[quote=henryzz;224163]None except the second batch of serp 6 stuff I just posted. There will be some more in the next few days as I am finishing off the riesel bases with CK<100.
If you email me the script I can do the conversion if that would be easier.[/quote]
The script is a mess--it's not really in any condition to send to anyone at this point. A perpetual back-burner project that I've been working on here and there is to re-write the entire conversion suite into one unified program that can be easily distributed and run by anyone. When that's done, I'll post it here for anyone to download.

In the meantime, I don't mind processing results for others as needed--by now I've got a pretty good process figured out so that I can do them quickly (even the conjectures with k's removed partway).

I guess I want to find a Generalized Fermat, too. :-)
Reserving S406 1-ker to n=100K. (The prime will be a GFN because only even n's are in play here.)

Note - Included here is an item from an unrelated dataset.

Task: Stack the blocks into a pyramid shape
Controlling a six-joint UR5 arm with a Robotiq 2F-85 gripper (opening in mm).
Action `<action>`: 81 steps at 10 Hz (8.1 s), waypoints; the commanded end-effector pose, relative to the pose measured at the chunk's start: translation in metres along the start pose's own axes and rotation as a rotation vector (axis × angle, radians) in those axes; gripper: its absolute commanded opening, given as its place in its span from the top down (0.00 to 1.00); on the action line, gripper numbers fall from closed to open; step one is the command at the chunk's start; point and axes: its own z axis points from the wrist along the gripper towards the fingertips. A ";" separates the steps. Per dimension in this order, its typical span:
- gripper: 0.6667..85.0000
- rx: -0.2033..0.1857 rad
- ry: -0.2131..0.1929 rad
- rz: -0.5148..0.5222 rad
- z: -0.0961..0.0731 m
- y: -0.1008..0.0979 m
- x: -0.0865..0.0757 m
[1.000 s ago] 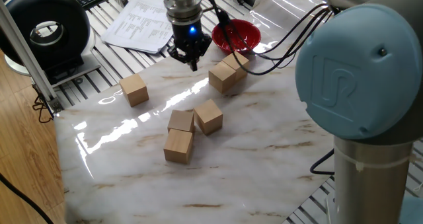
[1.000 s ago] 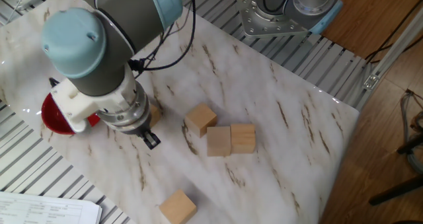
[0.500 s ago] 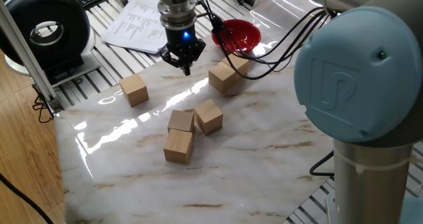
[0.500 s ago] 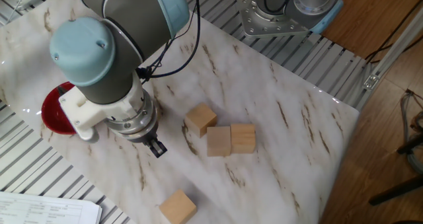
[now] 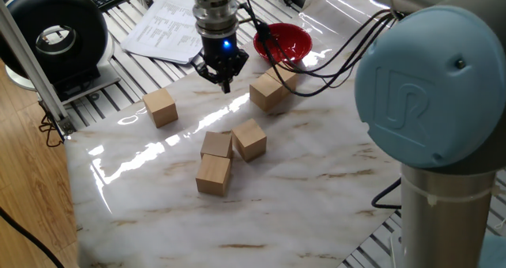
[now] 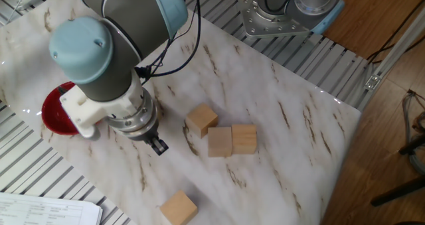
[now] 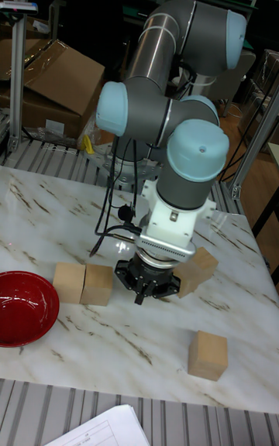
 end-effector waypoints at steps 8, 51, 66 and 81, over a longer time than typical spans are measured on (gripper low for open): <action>0.99 -0.018 0.014 -0.039 0.020 -0.038 0.026; 0.99 -0.129 -0.073 -0.075 -0.021 0.062 -0.053; 0.99 -0.039 -0.073 -0.115 -0.011 0.035 -0.081; 0.99 -0.071 -0.349 -0.221 -0.026 0.051 -0.148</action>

Reserving S288 as new to n=25K.

My reason for picking this base is of some potential mathematical interest: 288 = 18*16 = 18*2^4, which means that this base can actually be converted to base 2. Namely

k*288^n+1 = (k*18^n)*2^4n+1

For more information on these types of conversions (which are handled automatically by LLR), see [url=http://www.mersenneforum.org/showpost.php?p=220008&postcount=18]here[/url]--strangely, Jean seemed to indicate in that post that this trick only worked with bases of the form odd*2^x, but a little calculator fiddling (and tests with LLR 3.8.1) confirmed that the trick works as shown above for base 288, which is 18*2^4 (i.e. even*2^x). Since LLR does indeed recognize this automatically, I'm guessing this was an error on Jean's part.

[quote=mdettweiler;224426]...288 = 18*16 = 18*2^4...
For more information on these types of conversions (which are handled automatically by LLR), see [URL="http://www.mersenneforum.org/showpost.php?p=220008&postcount=18"]here[/URL]--strangely, Jean seemed to indicate ...[/quote]
18 > 2^4, so that doesn't fit Jean/Zhou's transformation.
However, re-write it this way:
288 = 9*32 = 9*2^5
...and 9 is odd, and 9 < 2^5 and everything works.
[SIZE=1][/SIZE]

[quote=Batalov;224432]18 > 2^4, so that doesn't fit Jean/Zhou's transformation.
However, re-write it this way:
288 = 9*32 = 9*2^5
...and 9 is odd, and 9 < 2^5 and everything works.
[/quote]
Ah, I thought I was missing something, but I dismissed my concerns when I saw that LLR did indeed do the conversion. Now I see how that works. :rolleyes: Thanks for the explanation.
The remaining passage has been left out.